BEGIN THE DATA

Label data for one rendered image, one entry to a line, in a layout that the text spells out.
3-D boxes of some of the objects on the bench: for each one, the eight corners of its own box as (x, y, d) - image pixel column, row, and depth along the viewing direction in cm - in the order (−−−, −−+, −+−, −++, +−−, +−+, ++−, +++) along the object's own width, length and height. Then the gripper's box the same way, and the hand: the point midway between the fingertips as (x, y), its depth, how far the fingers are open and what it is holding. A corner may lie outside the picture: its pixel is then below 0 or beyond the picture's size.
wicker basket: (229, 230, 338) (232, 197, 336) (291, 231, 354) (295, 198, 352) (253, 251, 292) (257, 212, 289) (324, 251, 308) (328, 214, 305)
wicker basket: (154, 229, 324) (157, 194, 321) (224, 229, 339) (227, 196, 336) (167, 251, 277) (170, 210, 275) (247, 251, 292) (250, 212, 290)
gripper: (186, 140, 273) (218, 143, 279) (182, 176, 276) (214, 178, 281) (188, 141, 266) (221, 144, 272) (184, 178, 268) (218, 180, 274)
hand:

END THE DATA

WHAT THE TASK REQUIRES: Among the lines above, which ones include the word "gripper"? Copy them.

TASK ANSWER:
3-D boxes of some of the objects on the bench: for each one, the eight corners of its own box as (x, y, d) - image pixel column, row, and depth along the viewing direction in cm - in the order (−−−, −−+, −+−, −++, +−−, +−+, ++−, +++) along the object's own width, length and height. Then the gripper's box the same way, and the hand: the point midway between the fingertips as (x, y), its depth, how far the fingers are open and what it is holding. A corner may lie outside the picture: its pixel is then below 0 or beyond the picture's size.
gripper: (186, 140, 273) (218, 143, 279) (182, 176, 276) (214, 178, 281) (188, 141, 266) (221, 144, 272) (184, 178, 268) (218, 180, 274)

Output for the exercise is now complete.